ACTIVITY: Write out the data exactly, please, and omit the pictures.

+--

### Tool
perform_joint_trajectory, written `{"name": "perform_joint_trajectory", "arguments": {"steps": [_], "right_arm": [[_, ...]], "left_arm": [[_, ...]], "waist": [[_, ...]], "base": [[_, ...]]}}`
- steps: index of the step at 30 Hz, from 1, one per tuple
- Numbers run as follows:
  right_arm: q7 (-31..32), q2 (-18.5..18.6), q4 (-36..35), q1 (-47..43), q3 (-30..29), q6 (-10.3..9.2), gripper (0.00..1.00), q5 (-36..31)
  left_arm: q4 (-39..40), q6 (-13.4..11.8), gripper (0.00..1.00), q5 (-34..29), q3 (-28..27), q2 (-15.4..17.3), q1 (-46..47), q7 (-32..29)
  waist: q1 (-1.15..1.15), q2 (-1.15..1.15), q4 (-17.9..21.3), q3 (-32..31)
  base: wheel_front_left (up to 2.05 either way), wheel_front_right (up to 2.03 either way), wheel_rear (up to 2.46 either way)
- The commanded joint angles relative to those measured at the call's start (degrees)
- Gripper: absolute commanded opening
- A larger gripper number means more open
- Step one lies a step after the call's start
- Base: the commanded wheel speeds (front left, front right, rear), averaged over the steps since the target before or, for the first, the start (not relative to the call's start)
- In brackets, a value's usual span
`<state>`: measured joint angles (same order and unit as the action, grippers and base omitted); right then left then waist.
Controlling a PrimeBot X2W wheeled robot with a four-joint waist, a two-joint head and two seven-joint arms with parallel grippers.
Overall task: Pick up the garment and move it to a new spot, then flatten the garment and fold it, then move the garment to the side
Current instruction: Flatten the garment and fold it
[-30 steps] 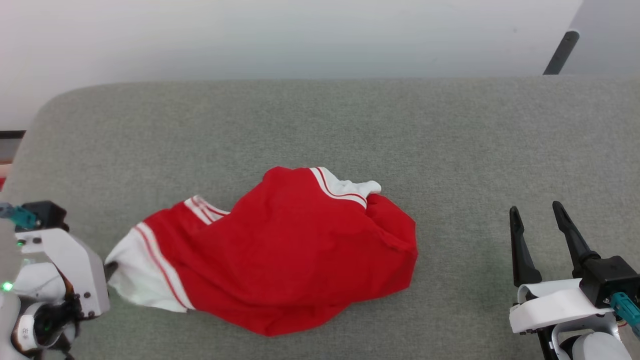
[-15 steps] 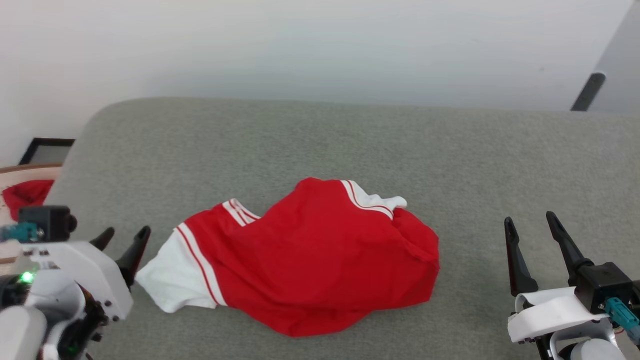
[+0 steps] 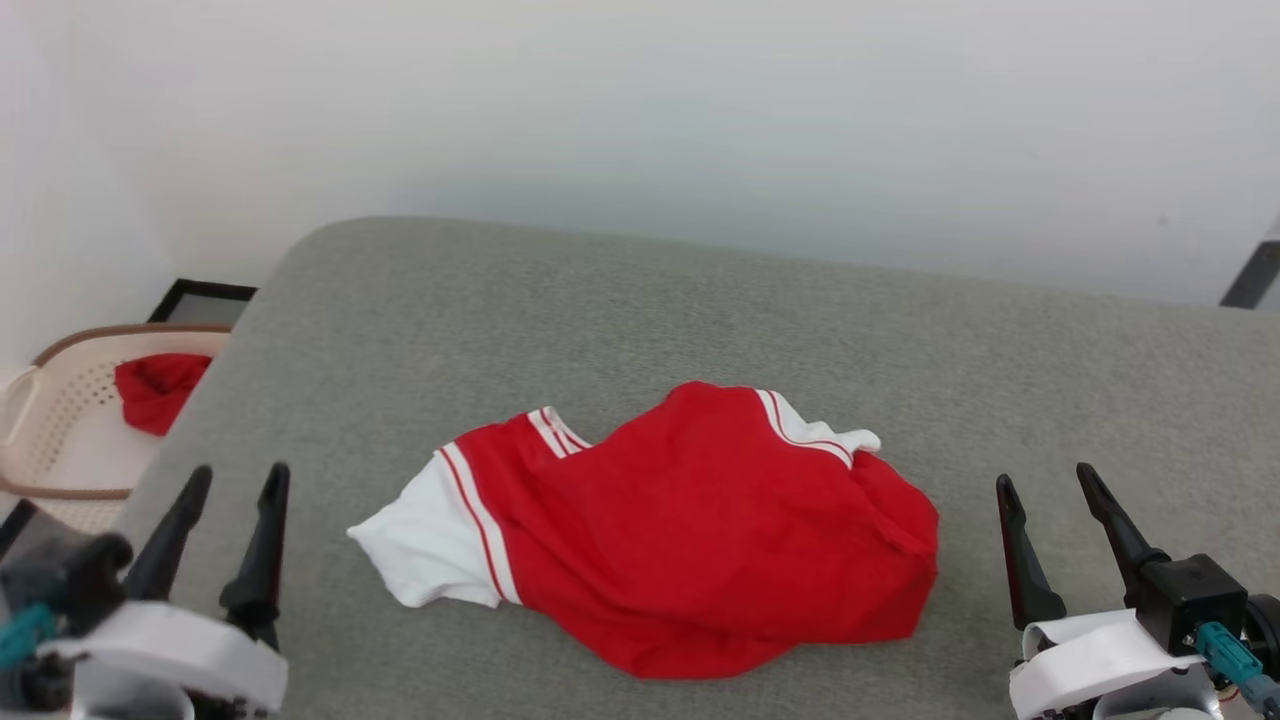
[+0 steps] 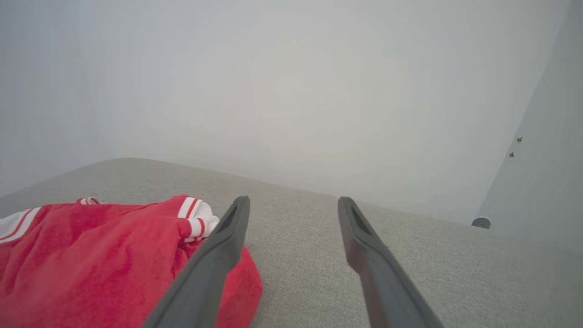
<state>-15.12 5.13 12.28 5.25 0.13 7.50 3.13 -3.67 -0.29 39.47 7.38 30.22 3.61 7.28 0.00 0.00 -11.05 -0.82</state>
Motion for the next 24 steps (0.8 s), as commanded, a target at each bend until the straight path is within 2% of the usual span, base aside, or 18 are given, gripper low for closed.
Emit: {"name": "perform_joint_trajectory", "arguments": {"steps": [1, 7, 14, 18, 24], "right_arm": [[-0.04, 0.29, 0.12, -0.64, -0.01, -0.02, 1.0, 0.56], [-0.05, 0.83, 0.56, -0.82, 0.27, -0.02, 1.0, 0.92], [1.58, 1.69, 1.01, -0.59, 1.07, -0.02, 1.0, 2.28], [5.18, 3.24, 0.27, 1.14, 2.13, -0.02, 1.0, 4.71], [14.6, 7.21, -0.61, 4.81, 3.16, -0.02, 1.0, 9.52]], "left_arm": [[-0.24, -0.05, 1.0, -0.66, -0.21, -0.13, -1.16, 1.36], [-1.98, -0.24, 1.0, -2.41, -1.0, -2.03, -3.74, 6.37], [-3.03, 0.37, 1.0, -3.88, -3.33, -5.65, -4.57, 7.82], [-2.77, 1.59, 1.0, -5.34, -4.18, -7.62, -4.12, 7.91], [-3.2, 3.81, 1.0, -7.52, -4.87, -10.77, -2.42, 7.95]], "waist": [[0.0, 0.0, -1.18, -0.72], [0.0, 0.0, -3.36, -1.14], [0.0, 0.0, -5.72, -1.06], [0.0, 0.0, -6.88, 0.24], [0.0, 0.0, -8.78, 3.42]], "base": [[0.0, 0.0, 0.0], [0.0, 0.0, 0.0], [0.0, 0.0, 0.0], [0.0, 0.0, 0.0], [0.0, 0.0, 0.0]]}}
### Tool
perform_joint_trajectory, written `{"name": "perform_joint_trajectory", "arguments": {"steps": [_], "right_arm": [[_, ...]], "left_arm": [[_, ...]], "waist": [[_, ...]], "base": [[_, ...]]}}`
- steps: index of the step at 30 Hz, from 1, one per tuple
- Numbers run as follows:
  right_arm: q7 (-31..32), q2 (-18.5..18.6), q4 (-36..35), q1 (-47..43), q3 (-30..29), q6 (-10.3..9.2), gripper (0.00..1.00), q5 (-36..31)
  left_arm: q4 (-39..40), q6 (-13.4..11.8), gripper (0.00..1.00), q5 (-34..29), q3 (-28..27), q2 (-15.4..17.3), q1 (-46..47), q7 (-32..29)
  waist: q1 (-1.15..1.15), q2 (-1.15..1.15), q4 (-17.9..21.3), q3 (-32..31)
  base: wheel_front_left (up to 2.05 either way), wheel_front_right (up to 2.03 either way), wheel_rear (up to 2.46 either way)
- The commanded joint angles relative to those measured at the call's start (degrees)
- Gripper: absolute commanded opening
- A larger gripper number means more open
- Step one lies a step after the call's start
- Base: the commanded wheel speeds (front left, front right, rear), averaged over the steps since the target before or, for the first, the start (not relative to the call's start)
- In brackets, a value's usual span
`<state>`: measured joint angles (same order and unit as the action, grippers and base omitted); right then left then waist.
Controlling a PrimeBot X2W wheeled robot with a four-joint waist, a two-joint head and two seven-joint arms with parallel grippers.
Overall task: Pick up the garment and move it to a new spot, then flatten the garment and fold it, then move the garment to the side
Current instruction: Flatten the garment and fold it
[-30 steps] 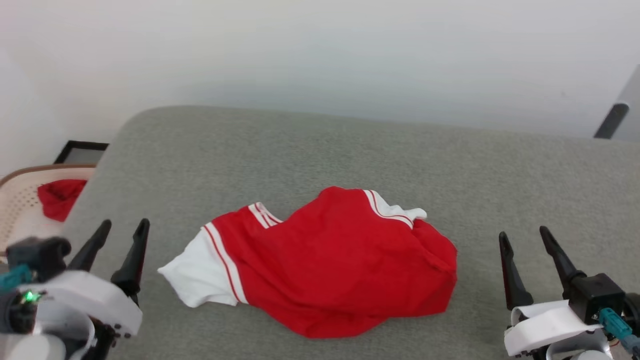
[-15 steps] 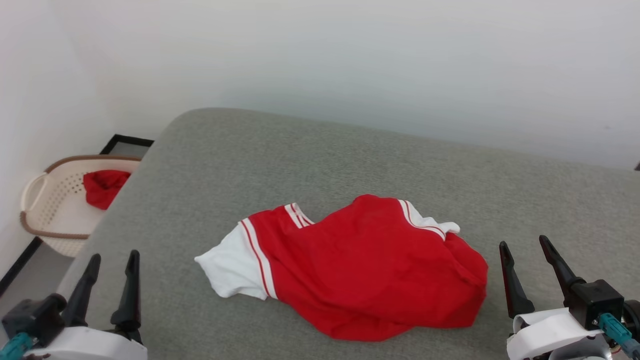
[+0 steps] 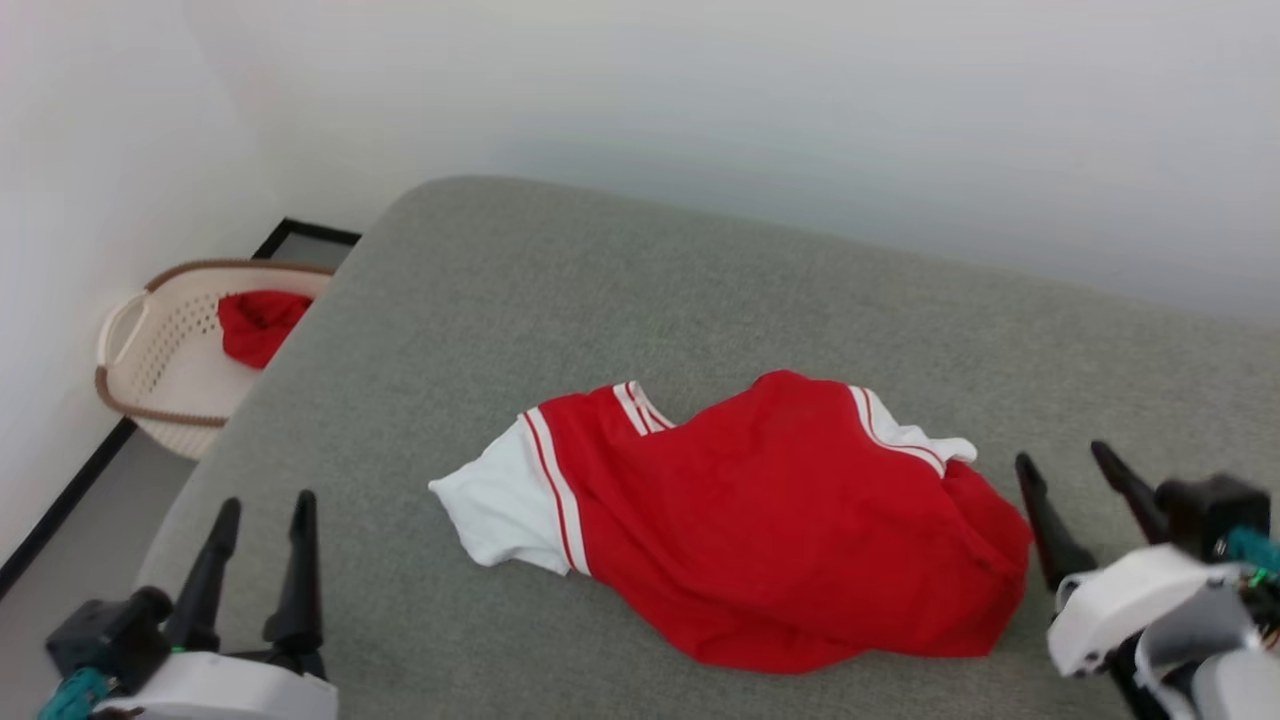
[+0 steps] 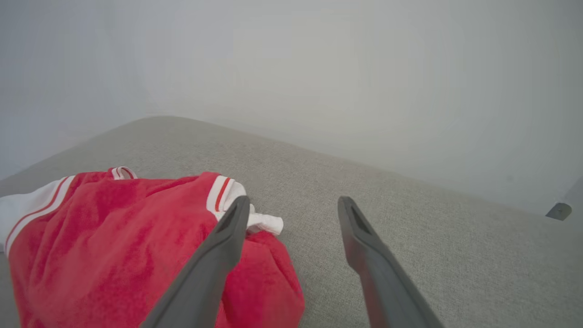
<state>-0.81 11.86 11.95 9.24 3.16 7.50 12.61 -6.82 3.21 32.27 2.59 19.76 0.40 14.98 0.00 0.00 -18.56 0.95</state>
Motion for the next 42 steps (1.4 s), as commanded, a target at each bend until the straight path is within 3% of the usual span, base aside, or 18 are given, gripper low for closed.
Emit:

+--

ANSWER SECTION:
### Tool
perform_joint_trajectory, written `{"name": "perform_joint_trajectory", "arguments": {"steps": [_], "right_arm": [[_, ...]], "left_arm": [[_, ...]], "waist": [[_, ...]], "base": [[_, ...]]}}`
- steps: index of the step at 30 Hz, from 1, one per tuple
- Numbers run as follows:
  right_arm: q7 (-31..32), q2 (-18.5..18.6), q4 (-36..35), q1 (-47..43), q3 (-30..29), q6 (-10.3..9.2), gripper (0.00..1.00), q5 (-36..31)
  left_arm: q4 (-39..40), q6 (-13.4..11.8), gripper (0.00..1.00), q5 (-34..29), q3 (-28..27), q2 (-15.4..17.3), q1 (-46..47), q7 (-32..29)
  waist: q1 (-1.15..1.15), q2 (-1.15..1.15), q4 (-17.9..21.3), q3 (-32..31)
  base: wheel_front_left (up to 2.05 either way), wheel_front_right (up to 2.03 either way), wheel_rear (up to 2.46 either way)
- The commanded joint angles relative to those measured at the call's start (degrees)
- Gripper: absolute commanded opening
- A larger gripper number means more open
- Step one lies a step after the call's start
- Base: the commanded wheel speeds (front left, front right, rear), averaged over the steps since the target before or, for the first, the start (not relative to the call's start)
- In brackets, a value's usual span
`<state>`: measured joint angles (same order and unit as the action, grippers and base omitted); right then left then waist.
Controlling a PrimeBot X2W wheeled robot with a four-joint waist, a two-joint head and two seven-joint arms with parallel grippers.
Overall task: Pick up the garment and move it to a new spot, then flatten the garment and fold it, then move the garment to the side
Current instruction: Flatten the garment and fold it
[-30 steps] 
[-15 steps] 
[+0 steps] 
[+0 steps] 
<state>-15.12 5.13 12.28 5.25 0.13 7.50 3.13 -3.67 -0.29 39.47 7.38 30.22 3.61 7.28 0.00 0.00 -11.05 -0.82</state>
Motion for the next 24 steps (0.8 s), as commanded, a target at each bend until the straight path is within 2% of the usual span, base aside, or 18 are given, gripper low for closed.
Emit: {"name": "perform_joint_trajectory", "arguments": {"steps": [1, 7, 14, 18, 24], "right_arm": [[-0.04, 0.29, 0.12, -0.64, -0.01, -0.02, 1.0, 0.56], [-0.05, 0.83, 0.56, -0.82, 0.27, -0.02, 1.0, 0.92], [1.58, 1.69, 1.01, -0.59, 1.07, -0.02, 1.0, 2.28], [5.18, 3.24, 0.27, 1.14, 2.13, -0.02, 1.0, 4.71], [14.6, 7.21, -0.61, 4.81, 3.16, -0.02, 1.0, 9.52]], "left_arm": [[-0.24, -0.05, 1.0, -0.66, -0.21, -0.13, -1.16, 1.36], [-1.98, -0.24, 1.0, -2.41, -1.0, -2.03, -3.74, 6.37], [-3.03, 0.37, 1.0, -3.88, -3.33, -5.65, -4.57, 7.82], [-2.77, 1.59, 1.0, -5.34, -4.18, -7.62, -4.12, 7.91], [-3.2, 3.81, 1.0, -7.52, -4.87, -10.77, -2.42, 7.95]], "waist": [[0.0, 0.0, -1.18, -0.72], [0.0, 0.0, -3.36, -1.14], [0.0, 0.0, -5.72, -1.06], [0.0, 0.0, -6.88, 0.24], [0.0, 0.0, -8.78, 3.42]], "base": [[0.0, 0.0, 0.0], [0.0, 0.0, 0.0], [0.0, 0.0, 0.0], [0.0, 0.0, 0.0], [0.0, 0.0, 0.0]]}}
### Tool
perform_joint_trajectory, written `{"name": "perform_joint_trajectory", "arguments": {"steps": [_], "right_arm": [[_, ...]], "left_arm": [[_, ...]], "waist": [[_, ...]], "base": [[_, ...]]}}`
- steps: index of the step at 30 Hz, from 1, one per tuple
- Numbers run as follows:
  right_arm: q7 (-31..32), q2 (-18.5..18.6), q4 (-36..35), q1 (-47..43), q3 (-30..29), q6 (-10.3..9.2), gripper (0.00..1.00), q5 (-36..31)
  left_arm: q4 (-39..40), q6 (-13.4..11.8), gripper (0.00..1.00), q5 (-34..29), q3 (-28..27), q2 (-15.4..17.3), q1 (-46..47), q7 (-32..29)
  waist: q1 (-1.15..1.15), q2 (-1.15..1.15), q4 (-17.9..21.3), q3 (-32..31)
  base: wheel_front_left (up to 2.05 either way), wheel_front_right (up to 2.03 either way), wheel_rear (up to 2.46 either way)
- The commanded joint angles relative to those measured at the call's start (degrees)
- Gripper: absolute commanded opening
- A larger gripper number means more open
- Step one lies a step after the call's start
- Base: the commanded wheel speeds (front left, front right, rear), averaged over the steps since the target before or, for the first, the start (not relative to the call's start)
- In brackets, a value's usual span
`<state>`: measured joint angles (same order and unit as the action, grippers and base omitted); right then left then waist.
Controlling a PrimeBot X2W wheeled robot with a four-joint waist, a two-joint head and two seven-joint arms with parallel grippers.
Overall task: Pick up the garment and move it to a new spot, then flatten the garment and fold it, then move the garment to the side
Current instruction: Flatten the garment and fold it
[-30 steps] 
[-15 steps] 
[+0 steps] 
[+0 steps] 
<state>-0.81 11.86 11.95 9.24 3.16 7.50 12.61 -6.82 3.21 32.27 2.59 19.76 0.40 14.98 0.00 0.00 -18.56 0.95</state>
Motion for the next 42 steps (1.4 s), as commanded, a target at each bend until the straight path is within 3% of the usual span, base aside, or 18 are given, gripper low for closed.
Emit:

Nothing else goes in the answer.